* [WHAT THIS TASK INVOLVES]
Lines before the one containing "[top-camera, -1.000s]" are not copied; that line and every one after it, through the end of the material below, are printed exactly, without pictures.

* [DATA EXTRACT]

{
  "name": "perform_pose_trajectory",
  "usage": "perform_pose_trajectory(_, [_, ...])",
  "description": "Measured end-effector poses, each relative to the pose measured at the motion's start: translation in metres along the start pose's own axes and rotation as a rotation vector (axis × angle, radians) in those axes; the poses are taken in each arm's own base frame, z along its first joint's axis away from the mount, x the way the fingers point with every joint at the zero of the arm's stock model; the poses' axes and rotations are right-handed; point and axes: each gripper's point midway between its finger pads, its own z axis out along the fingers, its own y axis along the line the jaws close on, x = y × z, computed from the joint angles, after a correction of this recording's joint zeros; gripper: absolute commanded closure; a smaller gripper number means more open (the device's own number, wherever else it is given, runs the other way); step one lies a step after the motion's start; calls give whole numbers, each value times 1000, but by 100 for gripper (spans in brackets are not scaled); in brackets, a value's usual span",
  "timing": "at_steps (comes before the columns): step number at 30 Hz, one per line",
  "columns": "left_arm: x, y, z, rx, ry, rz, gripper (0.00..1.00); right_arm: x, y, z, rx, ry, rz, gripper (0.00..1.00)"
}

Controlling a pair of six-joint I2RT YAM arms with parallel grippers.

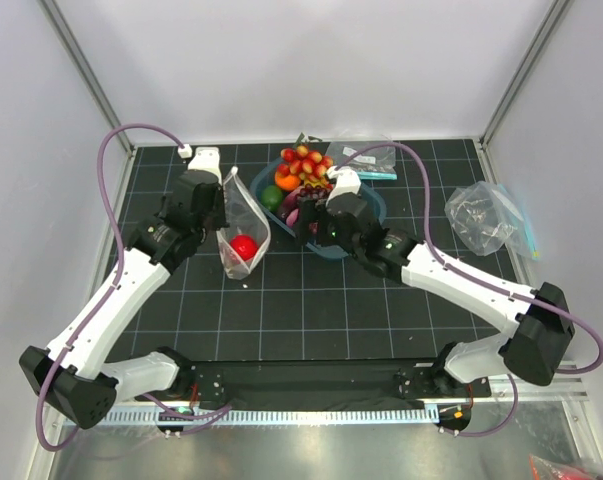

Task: Place the food in the zip-top bag and seal the zipper
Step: Adjust the zipper food storage bag at the center of the board.

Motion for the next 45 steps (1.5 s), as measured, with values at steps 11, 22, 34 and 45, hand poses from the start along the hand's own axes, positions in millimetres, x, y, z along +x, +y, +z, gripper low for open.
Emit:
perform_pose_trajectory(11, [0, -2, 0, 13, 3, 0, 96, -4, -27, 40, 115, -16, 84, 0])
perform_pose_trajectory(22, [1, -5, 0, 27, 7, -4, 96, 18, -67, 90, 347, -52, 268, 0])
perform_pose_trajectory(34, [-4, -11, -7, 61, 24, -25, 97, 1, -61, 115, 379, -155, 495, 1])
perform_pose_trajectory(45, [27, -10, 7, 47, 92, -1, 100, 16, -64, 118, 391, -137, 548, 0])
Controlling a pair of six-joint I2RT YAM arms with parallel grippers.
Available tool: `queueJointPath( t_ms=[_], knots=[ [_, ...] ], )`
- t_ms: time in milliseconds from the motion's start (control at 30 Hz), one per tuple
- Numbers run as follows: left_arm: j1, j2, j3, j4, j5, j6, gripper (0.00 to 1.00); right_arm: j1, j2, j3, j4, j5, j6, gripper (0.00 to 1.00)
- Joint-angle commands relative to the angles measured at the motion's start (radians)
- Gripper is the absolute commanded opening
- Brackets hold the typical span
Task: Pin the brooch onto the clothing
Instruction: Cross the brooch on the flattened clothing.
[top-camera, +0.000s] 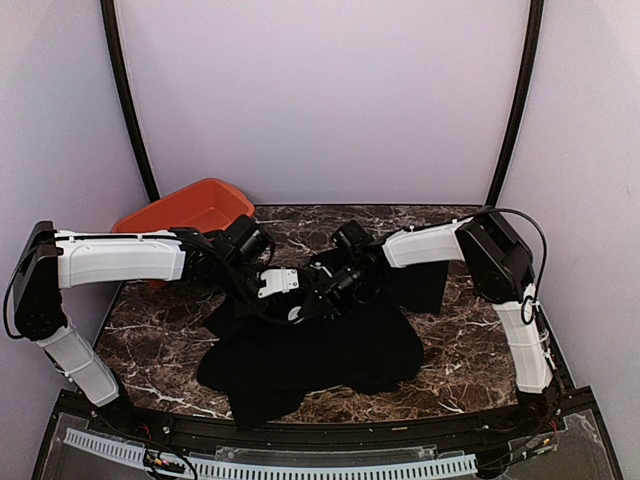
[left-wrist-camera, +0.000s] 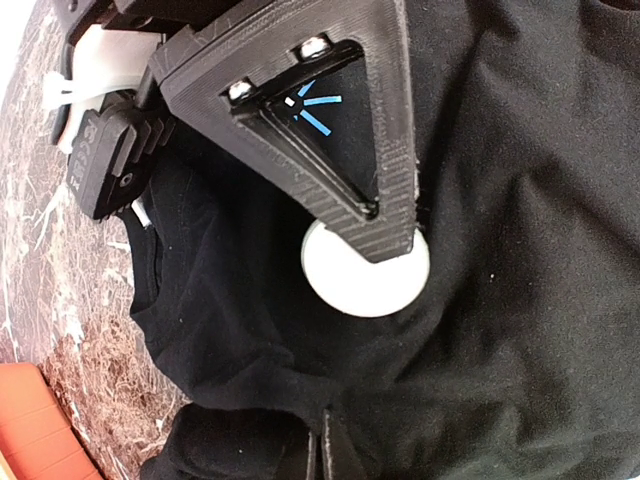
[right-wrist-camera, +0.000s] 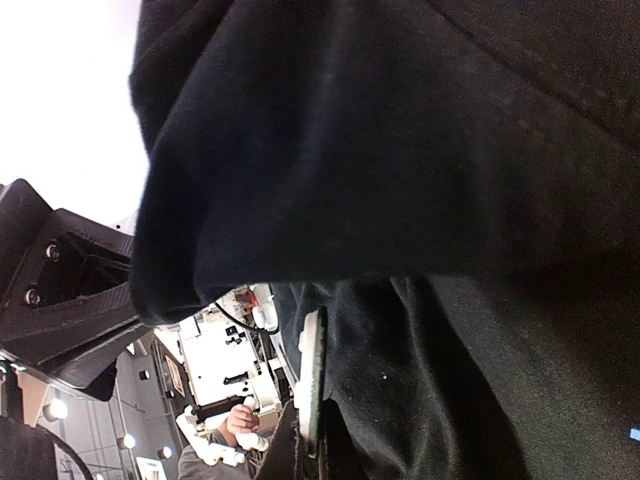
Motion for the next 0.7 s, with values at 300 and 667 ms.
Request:
queueJointPath(
  t_ms=[300,667],
  knots=[
    [-0.006,-0.030,-0.011,0.001,0.033,-0.004,0.01,0.015,0.025,0.076,0.017,-0.004,0.017,0.00],
    [-0.007,-0.040,-0.014,0.006,0.039,-0.003,0.01,0.016,0.047,0.106,0.004,-0.013,0.020,0.00]
  ],
)
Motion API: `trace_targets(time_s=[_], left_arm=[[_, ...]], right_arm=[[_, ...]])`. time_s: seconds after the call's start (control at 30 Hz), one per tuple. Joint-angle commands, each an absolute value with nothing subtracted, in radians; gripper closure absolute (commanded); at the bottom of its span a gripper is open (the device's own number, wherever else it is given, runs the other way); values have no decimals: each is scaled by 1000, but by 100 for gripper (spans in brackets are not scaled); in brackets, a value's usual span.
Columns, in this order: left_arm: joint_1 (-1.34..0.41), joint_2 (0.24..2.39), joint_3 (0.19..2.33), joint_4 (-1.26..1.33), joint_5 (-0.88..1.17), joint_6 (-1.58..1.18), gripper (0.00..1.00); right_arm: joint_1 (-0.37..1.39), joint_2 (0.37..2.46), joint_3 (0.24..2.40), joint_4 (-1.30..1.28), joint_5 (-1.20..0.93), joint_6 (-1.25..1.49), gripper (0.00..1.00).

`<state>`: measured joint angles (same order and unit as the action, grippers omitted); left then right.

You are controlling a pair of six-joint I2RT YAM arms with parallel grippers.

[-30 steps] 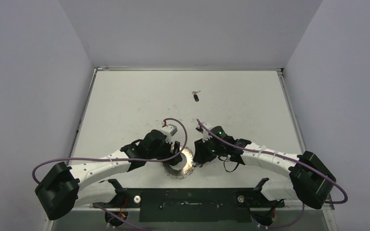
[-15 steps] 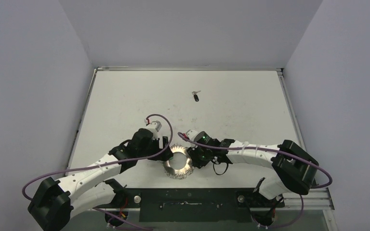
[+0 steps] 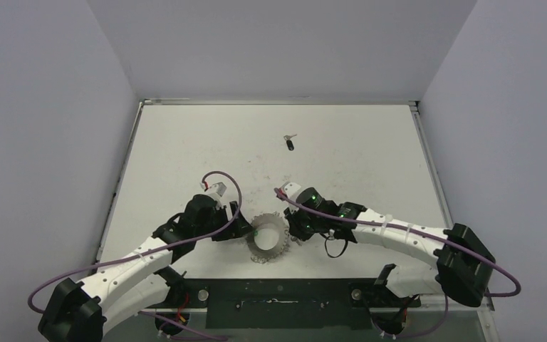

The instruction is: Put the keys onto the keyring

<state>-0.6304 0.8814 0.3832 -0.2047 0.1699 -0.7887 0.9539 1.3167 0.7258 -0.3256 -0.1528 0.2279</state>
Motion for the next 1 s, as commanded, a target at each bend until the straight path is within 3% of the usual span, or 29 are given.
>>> trace_targets(time_s=[0.0, 0.23, 0.5, 0.97], left_arm=[[-618, 902, 374, -142, 193, -819, 28], [-620, 1025, 389, -16, 292, -751, 32], [-625, 1004, 431, -69, 279, -709, 30], [-615, 738, 409, -391, 82, -751, 28]], right_arm=[[886, 1174, 798, -411, -202, 227, 100], [821, 1045, 938, -573, -317, 200, 100], [843, 1213, 1091, -640, -326, 212, 100], [1049, 1492, 963, -240, -235, 419, 100]])
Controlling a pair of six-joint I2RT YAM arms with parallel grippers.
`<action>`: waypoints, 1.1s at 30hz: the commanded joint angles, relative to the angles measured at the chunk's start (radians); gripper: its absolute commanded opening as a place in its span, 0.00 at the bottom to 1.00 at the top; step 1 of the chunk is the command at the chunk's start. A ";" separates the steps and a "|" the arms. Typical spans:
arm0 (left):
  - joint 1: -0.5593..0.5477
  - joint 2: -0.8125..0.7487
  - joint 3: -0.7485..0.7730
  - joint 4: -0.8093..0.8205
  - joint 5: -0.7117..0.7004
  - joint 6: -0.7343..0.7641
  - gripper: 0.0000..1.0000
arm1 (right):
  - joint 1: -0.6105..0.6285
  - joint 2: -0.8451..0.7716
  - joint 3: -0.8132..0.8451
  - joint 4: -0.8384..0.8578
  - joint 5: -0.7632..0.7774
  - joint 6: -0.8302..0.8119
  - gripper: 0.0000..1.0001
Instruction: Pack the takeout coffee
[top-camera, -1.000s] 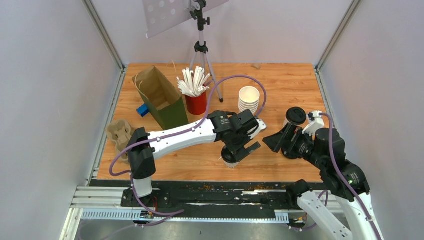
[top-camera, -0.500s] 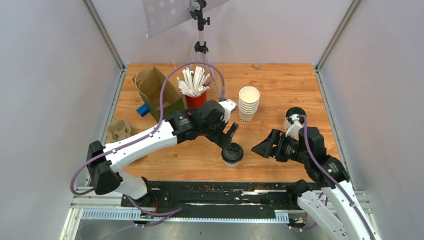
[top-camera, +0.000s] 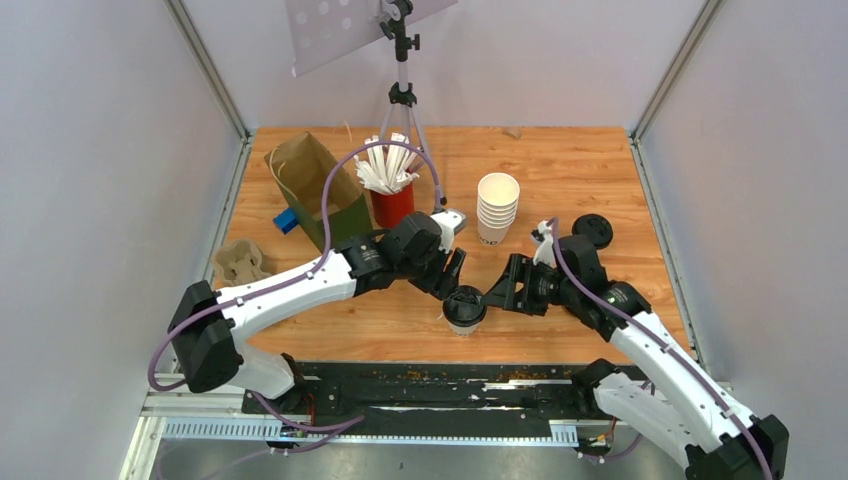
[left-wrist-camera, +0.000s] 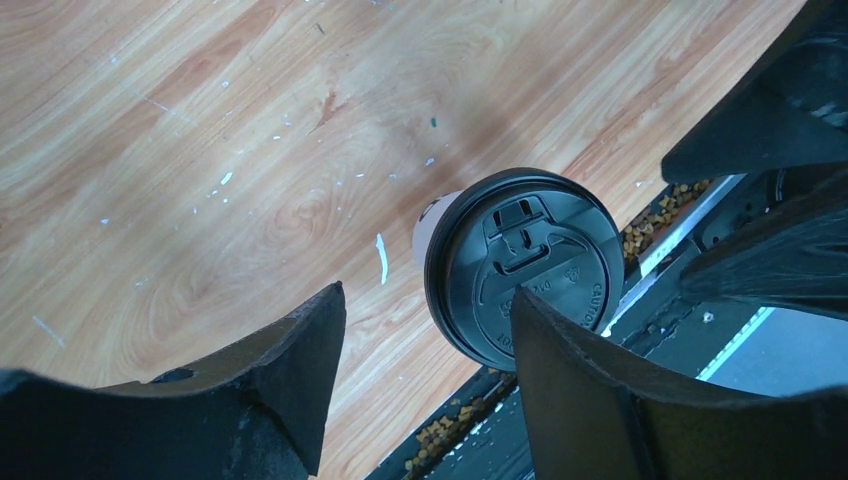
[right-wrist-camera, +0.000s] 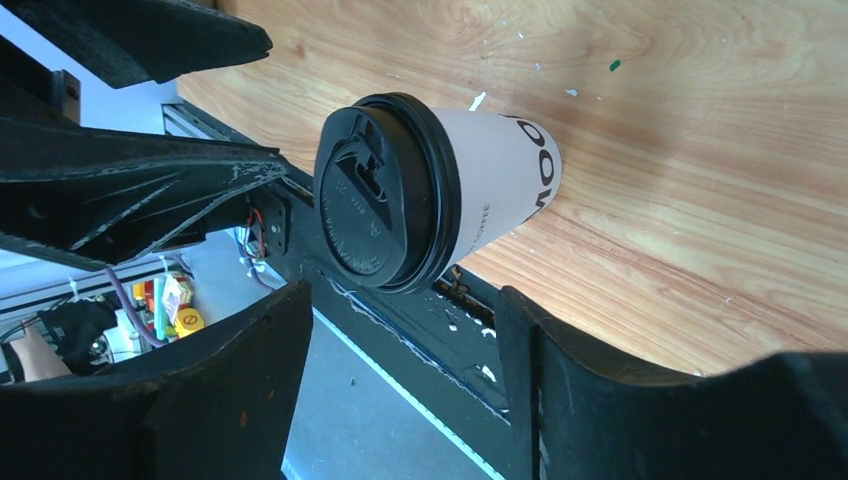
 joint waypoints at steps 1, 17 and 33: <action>0.006 0.015 -0.024 0.101 0.050 -0.021 0.67 | 0.013 0.050 0.019 0.076 -0.001 -0.038 0.65; 0.005 0.070 -0.077 0.147 0.120 0.006 0.50 | 0.014 0.130 -0.039 0.161 -0.027 -0.066 0.48; 0.006 0.080 -0.103 0.130 0.107 0.031 0.49 | 0.013 0.116 -0.137 0.183 0.008 -0.069 0.26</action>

* [RESULT FOR THIS EXERCISE]
[top-camera, -1.000s] 
[top-camera, -0.500s] 
[top-camera, +0.000s] 
[left-wrist-camera, +0.000s] 
[right-wrist-camera, +0.000s] 
 joint waypoints at steps 1, 17 and 33: <action>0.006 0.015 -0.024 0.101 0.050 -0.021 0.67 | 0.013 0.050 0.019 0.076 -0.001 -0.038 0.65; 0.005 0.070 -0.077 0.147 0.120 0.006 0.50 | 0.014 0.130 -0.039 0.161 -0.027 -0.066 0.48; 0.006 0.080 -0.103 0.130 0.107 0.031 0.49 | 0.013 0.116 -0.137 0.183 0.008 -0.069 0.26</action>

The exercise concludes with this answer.